What to work on:
Any picture among the records should be left out, please; retype the rest exactly.

┄┄┄┄┄┄┄┄┄┄┄┄┄┄┄┄┄┄┄┄

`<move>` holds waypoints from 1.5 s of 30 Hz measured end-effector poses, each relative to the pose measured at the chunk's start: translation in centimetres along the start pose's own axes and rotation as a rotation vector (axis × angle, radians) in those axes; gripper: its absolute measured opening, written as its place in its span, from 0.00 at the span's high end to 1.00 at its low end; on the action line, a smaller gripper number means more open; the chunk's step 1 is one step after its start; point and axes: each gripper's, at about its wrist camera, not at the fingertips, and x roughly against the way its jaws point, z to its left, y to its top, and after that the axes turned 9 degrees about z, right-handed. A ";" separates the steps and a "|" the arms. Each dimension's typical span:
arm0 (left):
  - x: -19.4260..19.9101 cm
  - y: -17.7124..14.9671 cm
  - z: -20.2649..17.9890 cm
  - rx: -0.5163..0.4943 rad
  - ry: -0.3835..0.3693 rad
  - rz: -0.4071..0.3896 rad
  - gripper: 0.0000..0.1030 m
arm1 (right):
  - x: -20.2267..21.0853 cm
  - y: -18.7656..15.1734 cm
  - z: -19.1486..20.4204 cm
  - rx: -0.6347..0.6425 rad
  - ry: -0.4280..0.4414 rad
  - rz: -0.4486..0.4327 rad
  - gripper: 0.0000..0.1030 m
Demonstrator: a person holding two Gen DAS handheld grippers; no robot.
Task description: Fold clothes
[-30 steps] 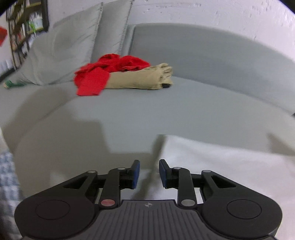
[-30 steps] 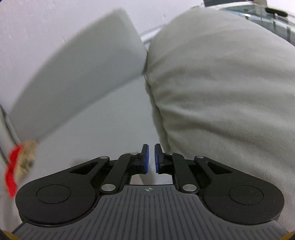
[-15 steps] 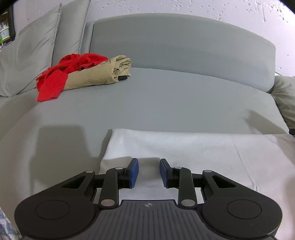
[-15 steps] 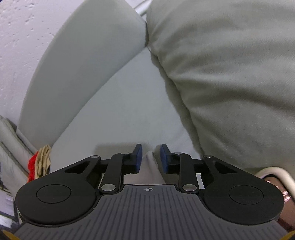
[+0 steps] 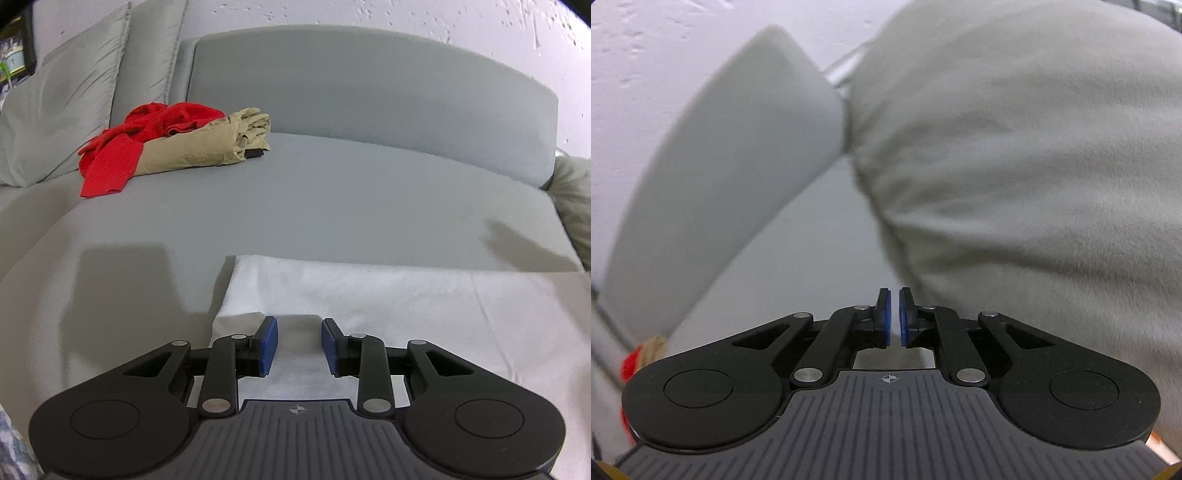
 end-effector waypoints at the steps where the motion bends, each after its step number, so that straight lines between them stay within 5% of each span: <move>1: 0.6 -0.2 0.1 -0.001 -0.014 -0.011 0.71 | 0.8 -0.4 0.5 0.025 0.016 -0.016 0.90; 5: 5.7 -1.3 1.1 0.005 -0.110 -0.053 0.70 | 7.4 -3.1 2.4 0.132 0.070 -0.200 0.86; 9: 12.2 -4.7 2.6 0.036 -0.234 -0.053 0.70 | 16.5 -8.1 3.2 0.211 0.122 -0.414 0.49; 11: 13.3 -6.4 2.3 0.005 -0.265 -0.061 0.66 | 19.6 -11.0 3.3 0.305 0.116 -0.428 0.49; 14: 10.5 -7.6 1.1 -0.019 -0.155 -0.065 0.65 | 18.9 -14.4 3.6 0.466 0.088 -0.250 0.49; 18: 6.9 -8.2 0.4 -0.022 -0.031 -0.005 0.65 | 10.9 -18.4 4.1 0.670 -0.050 0.046 0.61; 21: 6.5 -8.7 0.8 0.001 -0.019 0.069 0.65 | 9.8 -20.7 4.6 0.771 -0.134 0.059 0.58; 25: 6.8 -10.6 2.3 0.076 -0.030 0.179 0.65 | 11.3 -20.6 2.7 0.748 -0.128 0.108 0.57; 27: 7.5 -11.3 2.5 0.078 -0.037 0.169 0.66 | 12.2 -20.4 1.4 0.708 -0.114 0.128 0.53; 31: 10.5 -12.5 0.9 -0.004 -0.045 0.021 0.68 | 13.7 -21.7 -1.4 0.591 -0.108 0.209 0.48; 36: 12.9 -12.4 -2.2 -0.027 -0.116 -0.107 0.66 | 15.8 -23.1 -3.5 0.538 -0.055 0.082 0.49; 40: 12.3 -11.9 -6.1 -0.116 -0.170 -0.116 0.62 | 16.8 -23.4 -2.2 0.581 0.021 -0.047 0.52; 45: 11.1 -12.3 -10.0 -0.239 -0.174 -0.143 0.62 | 14.7 -24.8 -0.7 0.584 0.073 -0.025 0.59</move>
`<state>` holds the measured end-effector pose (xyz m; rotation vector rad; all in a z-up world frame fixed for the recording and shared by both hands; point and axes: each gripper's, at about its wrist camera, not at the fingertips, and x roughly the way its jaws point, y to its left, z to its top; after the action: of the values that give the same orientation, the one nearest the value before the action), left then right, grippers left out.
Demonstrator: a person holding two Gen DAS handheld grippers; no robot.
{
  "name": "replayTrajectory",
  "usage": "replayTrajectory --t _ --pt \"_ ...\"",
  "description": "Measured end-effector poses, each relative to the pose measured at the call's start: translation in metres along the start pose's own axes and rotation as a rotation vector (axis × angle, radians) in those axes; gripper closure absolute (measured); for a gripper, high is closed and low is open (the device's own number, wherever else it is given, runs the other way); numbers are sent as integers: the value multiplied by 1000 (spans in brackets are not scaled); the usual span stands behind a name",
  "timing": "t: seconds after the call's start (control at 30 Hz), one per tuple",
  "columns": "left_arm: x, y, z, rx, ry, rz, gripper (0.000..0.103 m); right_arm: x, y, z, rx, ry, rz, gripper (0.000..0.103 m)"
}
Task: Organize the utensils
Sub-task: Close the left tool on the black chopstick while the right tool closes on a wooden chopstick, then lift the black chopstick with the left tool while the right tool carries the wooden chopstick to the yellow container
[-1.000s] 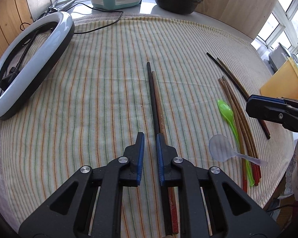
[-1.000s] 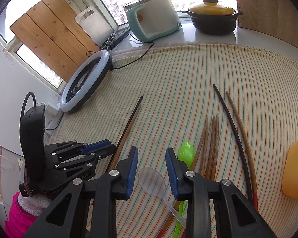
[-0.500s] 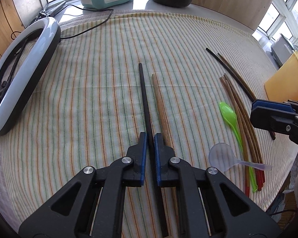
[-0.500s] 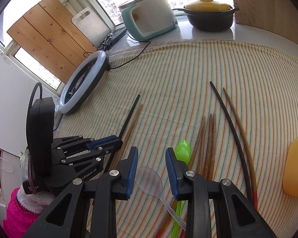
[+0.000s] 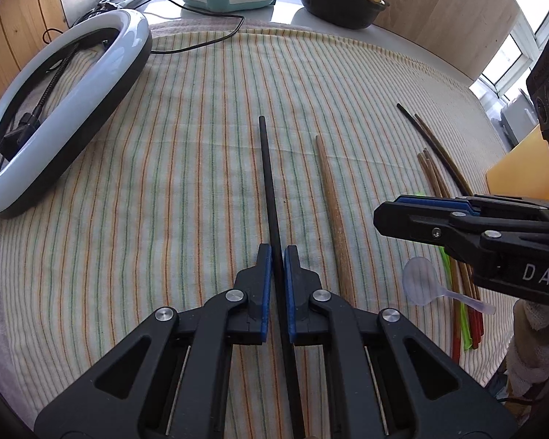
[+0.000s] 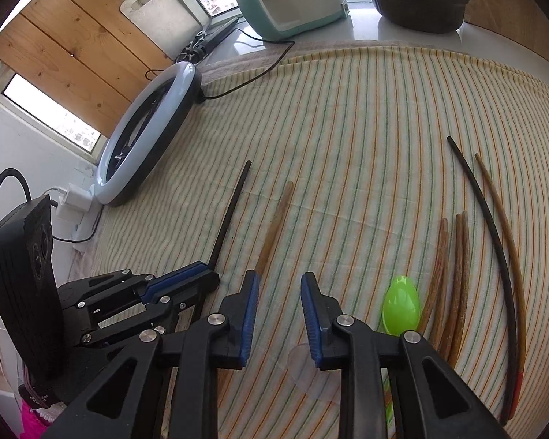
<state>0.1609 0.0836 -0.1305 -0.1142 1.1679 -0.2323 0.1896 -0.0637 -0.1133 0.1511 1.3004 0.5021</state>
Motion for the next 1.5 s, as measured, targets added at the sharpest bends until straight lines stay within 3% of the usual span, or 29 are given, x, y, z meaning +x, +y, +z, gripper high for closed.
replayTrajectory --t 0.43,0.57,0.67,0.9,1.23,1.5 --pt "-7 22 -7 -34 -1 -8 98 33 31 15 -41 43 -125 82" --pt "-6 25 -4 -54 15 -22 98 38 41 15 -109 38 -179 95" --pt "-4 26 0 -62 25 -25 98 38 44 13 -153 37 -194 96" --pt "-4 25 2 -51 -1 -16 98 26 28 13 -87 19 -108 100" --pt "-34 18 0 -92 -92 -72 99 -21 12 1 -44 -70 8 100" --pt "-73 -2 3 -59 -206 -114 99 -76 12 -20 -84 -210 62 100"
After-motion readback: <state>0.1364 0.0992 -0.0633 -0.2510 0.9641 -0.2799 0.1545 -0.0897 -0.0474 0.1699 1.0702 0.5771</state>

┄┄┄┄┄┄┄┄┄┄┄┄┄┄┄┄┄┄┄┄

Worked solution:
`<move>` holds waypoints from 1.5 s of 30 Hz measured end-effector poses, each relative to the pose measured at the chunk's start: translation in centimetres along the start pose's own axes and rotation as a rotation vector (axis × angle, radians) in those axes; gripper: its absolute measured opening, written as its place in its span, from 0.00 at the span's high end to 1.00 at its low end; on the action line, a smaller gripper number means more open; the chunk's step 1 is one step after its start; point and axes: each gripper's, at about its wrist camera, not at the fingertips, and x roughly against the way its jaws point, z to its left, y to its top, and after that the axes turned 9 degrees about z, right-handed. A ";" separates the steps and a "|" the arms. Each dimension's typical span:
arm0 (left):
  - x: -19.4260..19.9101 cm
  - y: -17.7124..14.9671 cm
  - z: -20.2649..17.9890 cm
  - rx: -0.5163..0.4943 rad
  - ry: -0.3835..0.3693 rad
  - rz: -0.4071..0.3896 rad
  - gripper: 0.0000..0.1030 m
arm1 (right):
  - x: -20.2267..21.0853 cm
  - y: -18.7656..15.1734 cm
  - z: -19.1486..20.4204 cm
  - rx: -0.6347..0.6425 rad
  - ry: -0.4280..0.4414 rad
  - rz: -0.4486..0.4327 rad
  - gripper: 0.0000..0.1030 m
Demonstrator: a person holding two Gen DAS handheld grippers; no robot.
Task description: Fold clothes
[-30 steps] 
[-30 steps] 
[-15 steps] 
[-15 steps] 
[+0 steps] 
 end-effector waypoints at the steps where the motion bends, each after its step number, so that straight lines between them stay within 5% of each span: <move>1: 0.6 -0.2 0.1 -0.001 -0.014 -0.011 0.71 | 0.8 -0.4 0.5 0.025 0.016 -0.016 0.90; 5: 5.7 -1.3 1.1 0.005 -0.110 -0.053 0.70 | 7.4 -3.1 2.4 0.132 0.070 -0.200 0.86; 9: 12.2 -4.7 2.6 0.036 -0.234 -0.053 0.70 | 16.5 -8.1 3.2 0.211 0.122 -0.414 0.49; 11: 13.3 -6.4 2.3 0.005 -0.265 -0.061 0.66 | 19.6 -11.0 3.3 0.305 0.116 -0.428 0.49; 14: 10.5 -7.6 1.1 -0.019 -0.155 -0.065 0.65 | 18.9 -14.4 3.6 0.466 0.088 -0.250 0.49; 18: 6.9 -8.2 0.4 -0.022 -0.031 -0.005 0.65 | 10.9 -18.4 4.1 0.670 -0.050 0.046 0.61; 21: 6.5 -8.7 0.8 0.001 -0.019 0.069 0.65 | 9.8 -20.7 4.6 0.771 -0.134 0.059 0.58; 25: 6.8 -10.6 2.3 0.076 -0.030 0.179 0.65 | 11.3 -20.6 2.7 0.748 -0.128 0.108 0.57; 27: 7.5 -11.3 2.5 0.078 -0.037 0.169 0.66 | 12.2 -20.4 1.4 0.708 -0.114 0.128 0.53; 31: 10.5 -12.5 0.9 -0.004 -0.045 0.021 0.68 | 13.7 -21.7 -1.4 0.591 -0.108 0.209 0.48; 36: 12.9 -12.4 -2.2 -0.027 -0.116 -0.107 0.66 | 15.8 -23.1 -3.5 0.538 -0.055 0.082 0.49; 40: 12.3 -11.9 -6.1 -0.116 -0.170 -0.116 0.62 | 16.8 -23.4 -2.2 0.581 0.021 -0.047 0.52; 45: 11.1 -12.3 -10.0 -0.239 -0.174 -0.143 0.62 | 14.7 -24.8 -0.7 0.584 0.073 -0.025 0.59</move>
`<state>` holds the measured end-effector pose (xyz m; rotation vector rad; all in a z-up world frame fixed for the recording and shared by both hands; point and axes: each gripper's, at about its wrist camera, not at the fingertips, and x roughly the way its jaws point, y to its left, z to its top; after the action: of the values that give the same orientation, the one nearest the value before the action), left then right, grippers left out.
Demonstrator: a person holding two Gen DAS handheld grippers; no robot.
{
  "name": "replayTrajectory",
  "usage": "replayTrajectory --t _ --pt \"_ ...\"",
  "description": "Measured end-effector poses, each relative to the pose measured at the call's start: translation in metres along the start pose's own axes and rotation as a rotation vector (axis × angle, radians) in those axes; gripper closure absolute (measured); for a gripper, high is closed and low is open (the device's own number, wherever else it is given, runs the other way); numbers are sent as integers: the value multiplied by 1000 (spans in brackets are not scaled); the usual span stands behind a name",
  "timing": "t: seconds after the call's start (control at 30 Hz), one per tuple",
  "columns": "left_arm: x, y, z, rx, ry, rz, gripper (0.000..0.103 m); right_arm: x, y, z, rx, ry, rz, gripper (0.000..0.103 m)"
}
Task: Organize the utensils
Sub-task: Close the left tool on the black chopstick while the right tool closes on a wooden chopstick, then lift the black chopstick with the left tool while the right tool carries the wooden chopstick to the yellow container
[-1.000s] 
[-1.000s] 
[-0.500s] 
[-0.500s] 
[+0.000s] 
[+0.000s] 
<state>0.1609 0.0836 -0.1305 -0.1142 1.1679 -0.2323 0.1896 -0.0637 -0.1133 0.1511 1.3004 0.5021</state>
Motion for the next 1.5 s, as measured, targets added at the sharpest bends until straight lines stay within 3% of the usual span, or 29 are given, x, y, z meaning +x, +y, +z, gripper high for closed.
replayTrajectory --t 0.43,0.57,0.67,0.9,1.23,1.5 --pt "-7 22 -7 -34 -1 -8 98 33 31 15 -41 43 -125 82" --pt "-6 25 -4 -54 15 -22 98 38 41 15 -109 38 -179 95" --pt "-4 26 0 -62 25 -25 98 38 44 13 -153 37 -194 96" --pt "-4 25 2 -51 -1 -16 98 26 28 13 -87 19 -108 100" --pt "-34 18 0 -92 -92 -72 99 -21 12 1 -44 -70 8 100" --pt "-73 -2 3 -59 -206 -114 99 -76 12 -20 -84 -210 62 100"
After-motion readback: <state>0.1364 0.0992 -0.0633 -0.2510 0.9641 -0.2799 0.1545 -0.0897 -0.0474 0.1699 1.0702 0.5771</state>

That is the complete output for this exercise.